- **EXERCISE DESCRIPTION**
Print back every record below, exactly as it stands.

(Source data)
──────────────────────────────

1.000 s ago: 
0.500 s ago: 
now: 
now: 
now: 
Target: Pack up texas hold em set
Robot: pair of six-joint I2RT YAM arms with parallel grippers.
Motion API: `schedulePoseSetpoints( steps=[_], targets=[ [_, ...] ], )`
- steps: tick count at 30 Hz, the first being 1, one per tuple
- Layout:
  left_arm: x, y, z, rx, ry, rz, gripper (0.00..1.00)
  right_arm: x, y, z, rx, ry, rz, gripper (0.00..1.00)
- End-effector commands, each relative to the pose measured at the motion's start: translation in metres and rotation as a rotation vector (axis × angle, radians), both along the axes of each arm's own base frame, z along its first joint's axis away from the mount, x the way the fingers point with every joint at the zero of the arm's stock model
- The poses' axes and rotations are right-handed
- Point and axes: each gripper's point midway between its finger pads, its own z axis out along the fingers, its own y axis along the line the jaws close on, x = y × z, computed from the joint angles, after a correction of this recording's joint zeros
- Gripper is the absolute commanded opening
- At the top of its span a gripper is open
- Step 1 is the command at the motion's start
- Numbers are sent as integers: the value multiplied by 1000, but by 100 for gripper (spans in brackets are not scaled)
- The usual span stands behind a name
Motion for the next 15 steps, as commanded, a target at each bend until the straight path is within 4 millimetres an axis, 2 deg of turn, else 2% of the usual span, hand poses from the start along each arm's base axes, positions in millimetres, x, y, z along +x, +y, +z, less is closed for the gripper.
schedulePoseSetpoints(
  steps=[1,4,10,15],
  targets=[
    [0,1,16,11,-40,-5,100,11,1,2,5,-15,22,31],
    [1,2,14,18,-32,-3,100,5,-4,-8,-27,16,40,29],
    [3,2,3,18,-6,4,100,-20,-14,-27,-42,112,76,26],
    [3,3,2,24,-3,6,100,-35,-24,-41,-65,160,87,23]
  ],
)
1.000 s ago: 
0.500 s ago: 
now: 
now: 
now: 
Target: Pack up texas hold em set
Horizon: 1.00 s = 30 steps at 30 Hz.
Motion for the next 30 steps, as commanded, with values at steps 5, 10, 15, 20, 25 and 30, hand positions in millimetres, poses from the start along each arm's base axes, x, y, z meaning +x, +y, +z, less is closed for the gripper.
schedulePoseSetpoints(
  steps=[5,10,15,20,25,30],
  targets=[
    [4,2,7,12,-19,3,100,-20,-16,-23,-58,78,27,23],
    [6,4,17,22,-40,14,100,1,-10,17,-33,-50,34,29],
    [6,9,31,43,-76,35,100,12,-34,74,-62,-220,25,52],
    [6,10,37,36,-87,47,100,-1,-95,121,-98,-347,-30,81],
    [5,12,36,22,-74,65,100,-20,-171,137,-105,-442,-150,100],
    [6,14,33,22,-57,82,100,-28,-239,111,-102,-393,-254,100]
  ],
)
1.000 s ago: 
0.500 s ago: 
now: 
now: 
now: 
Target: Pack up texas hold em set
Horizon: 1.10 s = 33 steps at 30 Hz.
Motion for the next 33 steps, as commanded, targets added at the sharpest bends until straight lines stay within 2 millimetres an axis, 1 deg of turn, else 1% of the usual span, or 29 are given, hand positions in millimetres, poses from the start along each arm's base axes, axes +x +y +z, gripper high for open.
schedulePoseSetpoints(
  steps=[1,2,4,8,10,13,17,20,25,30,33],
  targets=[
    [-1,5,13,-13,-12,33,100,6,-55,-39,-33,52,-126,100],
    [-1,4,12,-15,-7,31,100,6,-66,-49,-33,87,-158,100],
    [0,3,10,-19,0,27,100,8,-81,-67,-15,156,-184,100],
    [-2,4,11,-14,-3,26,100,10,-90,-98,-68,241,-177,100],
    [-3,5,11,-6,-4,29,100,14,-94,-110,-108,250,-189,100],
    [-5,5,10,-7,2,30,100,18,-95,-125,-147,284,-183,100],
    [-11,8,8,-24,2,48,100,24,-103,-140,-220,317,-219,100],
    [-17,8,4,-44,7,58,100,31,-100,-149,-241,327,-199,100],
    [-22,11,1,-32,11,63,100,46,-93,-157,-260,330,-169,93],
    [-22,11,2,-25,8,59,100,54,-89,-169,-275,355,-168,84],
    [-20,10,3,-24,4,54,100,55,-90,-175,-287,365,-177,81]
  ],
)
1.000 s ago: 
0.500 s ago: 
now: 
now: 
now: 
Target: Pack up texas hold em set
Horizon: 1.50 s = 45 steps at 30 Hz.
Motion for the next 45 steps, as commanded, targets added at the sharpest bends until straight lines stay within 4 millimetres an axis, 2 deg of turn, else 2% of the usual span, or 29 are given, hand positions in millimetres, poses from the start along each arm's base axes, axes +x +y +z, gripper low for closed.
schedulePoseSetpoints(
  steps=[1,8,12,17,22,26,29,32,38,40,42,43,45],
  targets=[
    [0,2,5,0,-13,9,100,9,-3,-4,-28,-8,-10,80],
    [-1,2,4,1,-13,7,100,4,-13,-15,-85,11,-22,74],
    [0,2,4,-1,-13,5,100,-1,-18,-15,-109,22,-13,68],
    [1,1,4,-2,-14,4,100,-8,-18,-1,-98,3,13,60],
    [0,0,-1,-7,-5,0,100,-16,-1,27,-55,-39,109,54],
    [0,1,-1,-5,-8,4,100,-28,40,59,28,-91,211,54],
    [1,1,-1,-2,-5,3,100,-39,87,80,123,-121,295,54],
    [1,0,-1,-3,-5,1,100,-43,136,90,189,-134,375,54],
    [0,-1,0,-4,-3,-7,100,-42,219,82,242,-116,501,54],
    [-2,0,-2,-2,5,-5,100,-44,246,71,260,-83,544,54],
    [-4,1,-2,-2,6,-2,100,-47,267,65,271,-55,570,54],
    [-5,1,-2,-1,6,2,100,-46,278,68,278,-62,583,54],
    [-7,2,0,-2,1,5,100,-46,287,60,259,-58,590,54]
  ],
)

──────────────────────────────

- **REPLY TO THE TASK**
1.000 s ago: 
0.500 s ago: 
now: 
now: 
now: 
Target: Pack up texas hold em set
Robot: pair of six-joint I2RT YAM arms with parallel grippers.
Motion API: `schedulePoseSetpoints( steps=[_], targets=[ [_, ...] ], )`
- steps: tick count at 30 Hz, the first being 1, one per tuple
- Layout:
  left_arm: x, y, z, rx, ry, rz, gripper (0.00..1.00)
  right_arm: x, y, z, rx, ry, rz, gripper (0.00..1.00)
- End-effector commands, each relative to the pose measured at the motion's start: translation in metres and rotation as a rotation vector (axis × angle, radians), both along the axes of each arm's own base frame, z along its first joint's axis away from the mount, x the way the fingers point with every joint at the zero of the arm's stock model
- The poses' axes and rotations are right-handed
- Point and axes: each gripper's point midway between its finger pads, its own z axis out along the fingers, its own y axis along the line the jaws close on, x = y × z, computed from the joint angles, after a correction of this recording's joint zeros
- Gripper is the absolute commanded opening
- At the top of its span a gripper is open
- Step 1 is the command at the motion's start
- Numbers are sent as integers: the value multiplied by 1000, but by 100 for gripper (spans in brackets are not scaled)
- The usual span stands behind a name
Motion for the next 15 steps, as commanded, a target at each bend until the straight path is within 4 millimetres an axis, 2 deg of turn, else 2% of the usual span, hand poses from the start along each arm's base axes, positions in millimetres, x, y, z along +x, +y, +z, less is closed for the gripper.
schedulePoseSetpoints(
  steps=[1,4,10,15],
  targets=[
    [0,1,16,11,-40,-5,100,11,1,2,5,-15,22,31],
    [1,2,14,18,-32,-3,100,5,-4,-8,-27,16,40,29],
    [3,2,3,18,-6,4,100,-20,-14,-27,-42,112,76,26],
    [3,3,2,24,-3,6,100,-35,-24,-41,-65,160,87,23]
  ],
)
1.000 s ago: 
0.500 s ago: 
now: 
now: 
now: 
Target: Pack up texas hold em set
Horizon: 1.00 s = 30 steps at 30 Hz.
Motion for the next 30 steps, as commanded, with values at steps 5, 10, 15, 20, 25 and 30, hand positions in millimetres, poses from the start along each arm's base axes, x, y, z meaning +x, +y, +z, less is closed for the gripper.
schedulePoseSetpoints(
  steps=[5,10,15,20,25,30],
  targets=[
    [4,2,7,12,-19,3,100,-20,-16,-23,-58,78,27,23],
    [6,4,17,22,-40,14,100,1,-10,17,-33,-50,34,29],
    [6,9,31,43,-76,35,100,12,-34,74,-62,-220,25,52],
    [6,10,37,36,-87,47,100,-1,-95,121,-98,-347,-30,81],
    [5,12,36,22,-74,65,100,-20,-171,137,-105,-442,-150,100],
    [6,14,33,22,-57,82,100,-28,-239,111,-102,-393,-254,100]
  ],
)
1.000 s ago: 
0.500 s ago: 
now: 
now: 
now: 
Target: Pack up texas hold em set
Horizon: 1.10 s = 33 steps at 30 Hz.
Motion for the next 33 steps, as commanded, targets added at the sharpest bends until straight lines stay within 2 millimetres an axis, 1 deg of turn, else 1% of the usual span, or 29 are given, hand positions in millimetres, poses from the start along each arm's base axes, axes +x +y +z, gripper high for open.
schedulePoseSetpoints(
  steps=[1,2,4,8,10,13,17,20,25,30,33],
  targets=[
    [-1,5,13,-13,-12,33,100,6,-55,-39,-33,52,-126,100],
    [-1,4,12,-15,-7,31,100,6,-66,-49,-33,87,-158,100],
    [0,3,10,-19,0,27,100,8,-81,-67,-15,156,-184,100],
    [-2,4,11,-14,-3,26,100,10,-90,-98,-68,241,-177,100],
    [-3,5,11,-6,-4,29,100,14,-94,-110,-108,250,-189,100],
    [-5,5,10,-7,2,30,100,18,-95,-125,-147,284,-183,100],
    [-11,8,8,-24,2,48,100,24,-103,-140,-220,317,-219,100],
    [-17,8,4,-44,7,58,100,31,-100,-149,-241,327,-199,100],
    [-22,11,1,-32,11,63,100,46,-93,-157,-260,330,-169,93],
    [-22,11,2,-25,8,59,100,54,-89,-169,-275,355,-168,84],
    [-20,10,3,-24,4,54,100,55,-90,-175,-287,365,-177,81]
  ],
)
1.000 s ago: 
0.500 s ago: 
now: 
now: 
now: 
Target: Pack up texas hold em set
Horizon: 1.50 s = 45 steps at 30 Hz.
Motion for the next 45 steps, as commanded, targets added at the sharpest bends until straight lines stay within 4 millimetres an axis, 2 deg of turn, else 2% of the usual span, or 29 are given, hand positions in millimetres, poses from the start along each arm's base axes, axes +x +y +z, gripper low for closed.
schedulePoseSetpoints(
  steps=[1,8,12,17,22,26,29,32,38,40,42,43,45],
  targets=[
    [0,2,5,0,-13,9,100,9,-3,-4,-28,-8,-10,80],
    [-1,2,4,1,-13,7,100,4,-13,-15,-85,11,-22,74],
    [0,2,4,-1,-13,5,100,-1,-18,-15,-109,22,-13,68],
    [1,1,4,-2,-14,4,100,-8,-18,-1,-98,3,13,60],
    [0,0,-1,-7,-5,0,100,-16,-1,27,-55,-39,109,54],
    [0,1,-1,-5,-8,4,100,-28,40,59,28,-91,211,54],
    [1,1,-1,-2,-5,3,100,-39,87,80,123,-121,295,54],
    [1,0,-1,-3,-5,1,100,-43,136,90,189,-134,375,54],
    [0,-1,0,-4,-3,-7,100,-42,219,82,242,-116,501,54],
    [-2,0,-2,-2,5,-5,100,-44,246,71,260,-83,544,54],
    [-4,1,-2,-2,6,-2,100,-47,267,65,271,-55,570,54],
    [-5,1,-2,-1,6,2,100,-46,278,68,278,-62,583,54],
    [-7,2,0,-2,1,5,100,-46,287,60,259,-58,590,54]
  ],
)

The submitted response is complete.